Content warning: This article discusses sex and consent.
Tufts Sex Health Reps welcomed Conner Habib to present about consent, intersectionality, sexuality and society at Cohen Auditorium yesterday evening. Habib is an author, lecturer, adult performer, activist and host of “Against Everyone with Conner Habib,” a podcast and web series, according to Han Lee and Elena Phethean, both sophomores and Tufts Sex Health Rep Coordinators, who introduced Habib. Kareem Khubchandani, Mellon Assistant Professor of Drama and Dance, moderated the talk.
Lee explained that it was important to the Tufts Sex Health Reps to invite a speaker who could shed light on today’s political climate and the #MeToo movement.
“We really wanted to talk about intersectionality, and especially because Conner has done a lot of work in … talking about his race and his identity and how that plays into the porn industry,” Lee explained. “We really just wanted to bring that all together … especially because the discussion right now is about consent and the #MeToo movement.”
Habib first focused on the intersectionality of sex and culture, explaining that his role as a sex worker is more important than any of his other identities.
“Even more so than being a man who’s attracted to men or being Arab, I identify as a sex worker … because that’s where the most oppression is. That’s where the most threats are to me and my identity,” he said. “Even when I’m not making porn … I know that my porn is still out there … and what I’ve done is legislated against, regulated, stigmatized, all that sort of stuff, even if people are enjoying it.”
He then argued that consent is a cultural construct, heavily influenced by one’s community and surroundings.
“Consent is constructed by cultural forces, and the way it’s constructed ends up filtering into what we consider to be healthy sexuality,” he said.
He urged the audience to think critically about consent.
“Who is framing consent? Who’s empowered by the kind of consent that is being framed? And who is not? Who is being disempowered by it?” he asked. “Because [consent is] still about … protecting people from something. What are we protecting people from? And who’s benefitting from this protection?”
Habib described that consent is framed for college students through an individual college’s policy on sexual conduct.
“When you have sex with each other, how many of you have consented to have a threesome with the person who wrote the code of conduct manual for your school?” he asked. “Because the people that made these frameworks are in the room with you … telling you what to do. Your sexual experiences as well as what you consider consent are shaped by other parties that shape how that sexual experience happens. We don’t get to consent to the kind of consent we get.”
Finally, Habib explained that sex does not exist within a binary of pleasure and violation, but rather is neutral.
“We have so many anxieties and fears and concerns and insecurities wrapped up in sex that once we get to have it, it can cause problems for us, or it can cause problems afterwards,” he said. “Sex is neutral, and we need to remove sex from these poles of totally pleasurable and immersive or totally violated, and we need to remove it from the narratives of what the state and corporate narratives are about sex, about monogamy, love and interaction.”

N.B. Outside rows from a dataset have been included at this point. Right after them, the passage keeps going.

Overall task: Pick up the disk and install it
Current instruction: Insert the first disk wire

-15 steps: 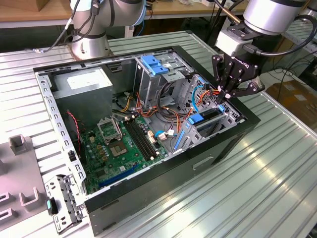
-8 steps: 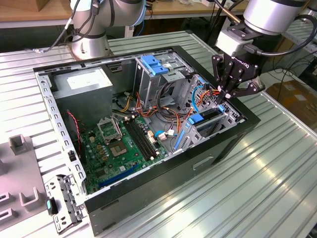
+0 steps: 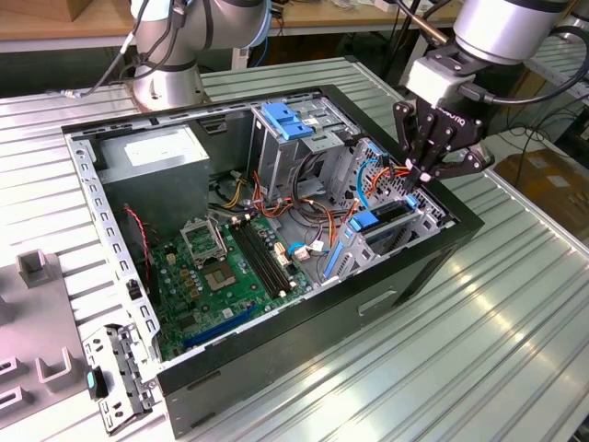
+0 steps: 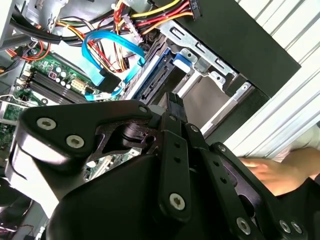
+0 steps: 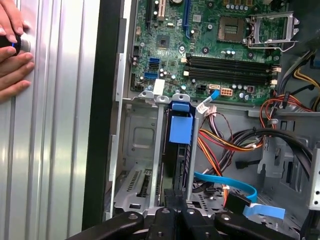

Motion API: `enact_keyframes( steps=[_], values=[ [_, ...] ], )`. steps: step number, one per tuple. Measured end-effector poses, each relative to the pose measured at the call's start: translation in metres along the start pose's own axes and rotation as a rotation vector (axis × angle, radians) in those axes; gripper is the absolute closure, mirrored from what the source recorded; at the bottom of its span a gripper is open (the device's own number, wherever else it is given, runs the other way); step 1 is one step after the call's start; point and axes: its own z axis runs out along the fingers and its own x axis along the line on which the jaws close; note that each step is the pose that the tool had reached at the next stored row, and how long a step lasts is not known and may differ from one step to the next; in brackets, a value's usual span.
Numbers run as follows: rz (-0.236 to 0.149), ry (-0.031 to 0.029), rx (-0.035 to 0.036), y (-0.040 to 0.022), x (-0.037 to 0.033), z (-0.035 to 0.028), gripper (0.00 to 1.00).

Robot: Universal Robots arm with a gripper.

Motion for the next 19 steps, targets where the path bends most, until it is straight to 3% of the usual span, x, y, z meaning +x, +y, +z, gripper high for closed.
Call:
enact_keyframes(
  steps=[9, 19],
  values=[
    [-0.001, 0.0014, -0.0001, -0.0175, -0.0045, 0.0002, 0.89],
    [-0.007, 0.0012, 0.0001, -0.0302, -0.0135, 0.0002, 0.89]
  ],
)
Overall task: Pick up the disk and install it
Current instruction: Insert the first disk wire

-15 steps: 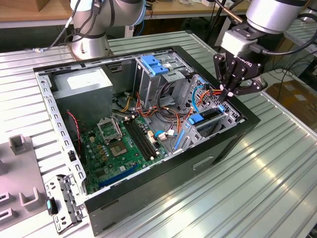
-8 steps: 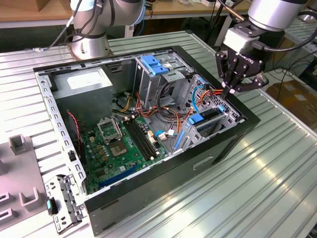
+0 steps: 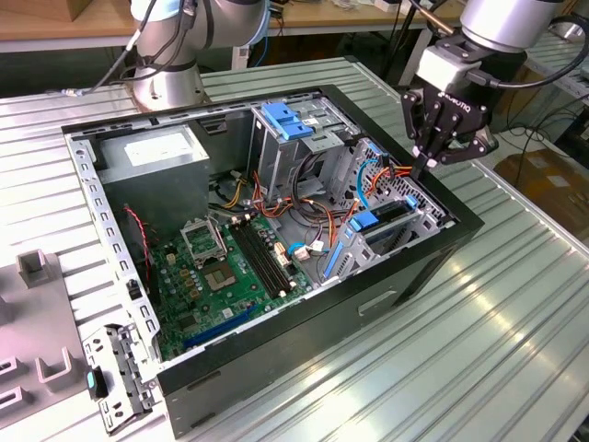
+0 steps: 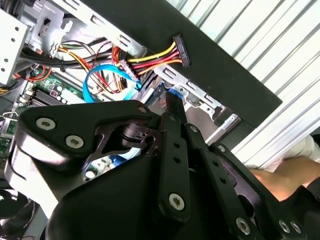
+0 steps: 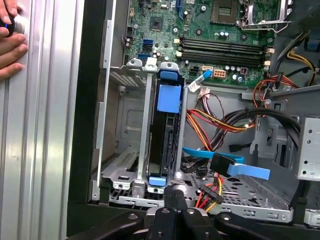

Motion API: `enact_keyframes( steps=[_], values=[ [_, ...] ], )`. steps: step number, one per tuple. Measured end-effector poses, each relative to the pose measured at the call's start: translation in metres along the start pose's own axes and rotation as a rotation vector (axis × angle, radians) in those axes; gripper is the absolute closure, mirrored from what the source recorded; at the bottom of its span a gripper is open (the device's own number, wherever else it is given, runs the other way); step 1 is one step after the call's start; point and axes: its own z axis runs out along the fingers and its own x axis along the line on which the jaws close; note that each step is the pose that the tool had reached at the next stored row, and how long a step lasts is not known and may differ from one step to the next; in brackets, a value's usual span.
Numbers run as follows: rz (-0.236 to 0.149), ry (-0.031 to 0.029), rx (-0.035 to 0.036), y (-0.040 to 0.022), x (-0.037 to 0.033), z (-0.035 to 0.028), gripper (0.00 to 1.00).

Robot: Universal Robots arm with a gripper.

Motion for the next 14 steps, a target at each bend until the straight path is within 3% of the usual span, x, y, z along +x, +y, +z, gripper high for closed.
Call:
enact_keyframes(
  steps=[14],
  values=[
    [-0.013, -0.0003, 0.0005, -0.0125, -0.0021, 0.0002, 0.89]
  ],
)
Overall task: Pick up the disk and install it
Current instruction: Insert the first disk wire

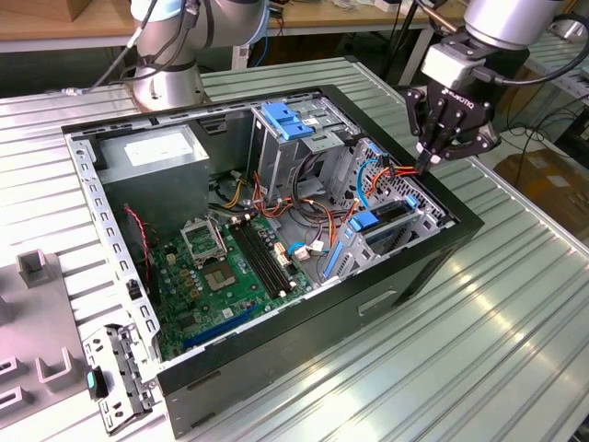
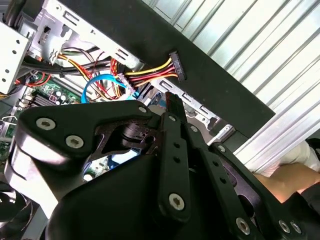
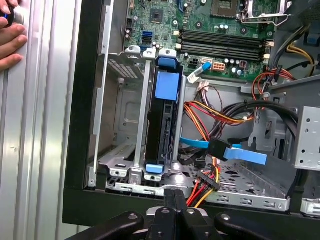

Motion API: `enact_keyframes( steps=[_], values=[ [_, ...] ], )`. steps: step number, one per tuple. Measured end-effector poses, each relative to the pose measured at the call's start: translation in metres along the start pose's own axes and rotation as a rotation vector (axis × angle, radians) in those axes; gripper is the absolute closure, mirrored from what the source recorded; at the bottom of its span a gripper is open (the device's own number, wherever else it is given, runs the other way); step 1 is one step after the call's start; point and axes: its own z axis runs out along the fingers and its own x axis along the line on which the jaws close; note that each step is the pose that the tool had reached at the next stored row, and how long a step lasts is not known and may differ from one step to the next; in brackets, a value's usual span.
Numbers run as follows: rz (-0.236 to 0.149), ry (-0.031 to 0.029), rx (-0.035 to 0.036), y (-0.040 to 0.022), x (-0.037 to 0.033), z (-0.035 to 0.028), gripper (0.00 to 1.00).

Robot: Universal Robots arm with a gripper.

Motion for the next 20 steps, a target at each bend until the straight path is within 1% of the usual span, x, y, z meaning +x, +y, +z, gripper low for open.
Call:
enact_keyframes(
  steps=[2, 5, 6, 9, 10, 12, 13, 16, 17, 19, 20],
  values=[
    [-0.001, 0.0, 0.0001, -0.0058, 0.0, 0.0002, 0.89],
    [-0.004, 0.0, 0.0001, -0.0109, -0.0006, 0.0004, 0.89],
    [-0.007, -0.0002, 0.0003, -0.0142, -0.0015, 0.0006, 0.89],
    [-0.014, -0.0003, 0.0006, -0.0196, -0.0044, 0.0006, 0.89],
    [-0.023, -0.0004, 0.0009, -0.0206, -0.0054, 0.0006, 0.76],
    [-0.06, -0.0014, 0.0025, -0.0207, -0.0054, 0.0007, 0.76],
    [-0.085, -0.002, 0.0035, -0.0207, -0.0055, 0.0007, 0.7],
    [-0.145, -0.0035, 0.006, -0.0207, -0.0055, 0.001, 0.7],
    [-0.182, -0.0045, 0.0075, -0.0207, -0.0055, 0.0012, 0.7],
    [-0.222, -0.0055, 0.0092, -0.0207, -0.0055, 0.0015, 0.7],
    [-0.258, -0.0064, 0.0107, -0.0207, -0.0055, 0.002, 0.7]
  ],
)
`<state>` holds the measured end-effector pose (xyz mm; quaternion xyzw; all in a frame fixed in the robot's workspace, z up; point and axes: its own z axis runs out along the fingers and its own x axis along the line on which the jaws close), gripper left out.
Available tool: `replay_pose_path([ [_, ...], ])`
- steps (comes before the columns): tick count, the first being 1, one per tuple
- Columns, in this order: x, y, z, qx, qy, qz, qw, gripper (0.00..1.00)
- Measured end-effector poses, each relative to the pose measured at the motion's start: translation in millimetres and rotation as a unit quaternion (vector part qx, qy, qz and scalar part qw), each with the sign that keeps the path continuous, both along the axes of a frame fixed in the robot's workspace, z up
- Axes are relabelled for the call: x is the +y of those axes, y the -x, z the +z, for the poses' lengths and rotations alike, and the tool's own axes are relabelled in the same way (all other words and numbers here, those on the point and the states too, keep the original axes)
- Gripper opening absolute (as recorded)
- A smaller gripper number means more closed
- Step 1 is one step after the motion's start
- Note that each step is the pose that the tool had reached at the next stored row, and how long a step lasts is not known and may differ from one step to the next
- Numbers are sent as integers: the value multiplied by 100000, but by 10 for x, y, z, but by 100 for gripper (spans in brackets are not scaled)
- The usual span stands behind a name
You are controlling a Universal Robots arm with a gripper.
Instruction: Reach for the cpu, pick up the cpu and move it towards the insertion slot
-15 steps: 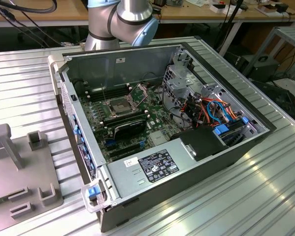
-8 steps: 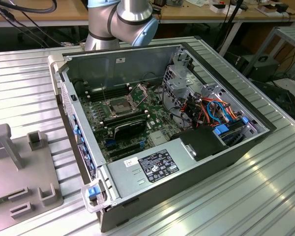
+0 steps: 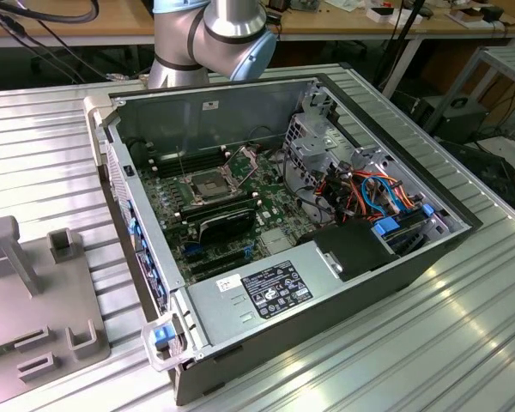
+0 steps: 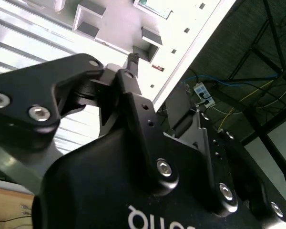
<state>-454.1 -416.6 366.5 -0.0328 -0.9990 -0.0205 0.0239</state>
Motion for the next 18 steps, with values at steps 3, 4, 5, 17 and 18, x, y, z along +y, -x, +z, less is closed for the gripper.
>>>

After the talk, Habib engaged in a question-and-answer session with Khubchandani and Tufts students, discussing labor politics, power structures in porn, sex and spirituality, prejudice, erotica in the classroom, race-based porn, performed aggression and Arab identity.
“I thought it was great to have both historical perspective that tells us that consent is not a universal right, and that it’s specifically people of color and queer people who have bared the brunt of that,” Habib explained in an interview with the Daily. “We really spectacularize sex and the reason we’ve done that is to manage race, gender, class, power … So I really liked the idea of naming sex as neutral, so that it can mean many, many things.”
Habib described what inspired him to be an activist.
“Being intelligent is probably what has brought me more suffering and stigma than any other aspect of my identity,” Habib told the Daily. “Where I grew up, it was preferable to be stupid and obedient, and so my determination to be an activist was really loneliness. I felt lonely in the ideas I was feeling and thinking, … and so I wanted to create spaces where ideas could be discussed in a deep way.”
Habib also gave general advice for Tufts students exploring their sexualities and thinking about consent.
“There’s the work that’s happening on campus, which is to negotiate and talk about communication of consent between two people. What needs to happen in addition to that is examining your own desires and boundaries, so you can do that on your own,” he said. “No one has a right to push you on what your boundaries are, but we have a duty and responsibility to examine our own boundaries and try to understand them, so we don’t use them merely as weapons against others.”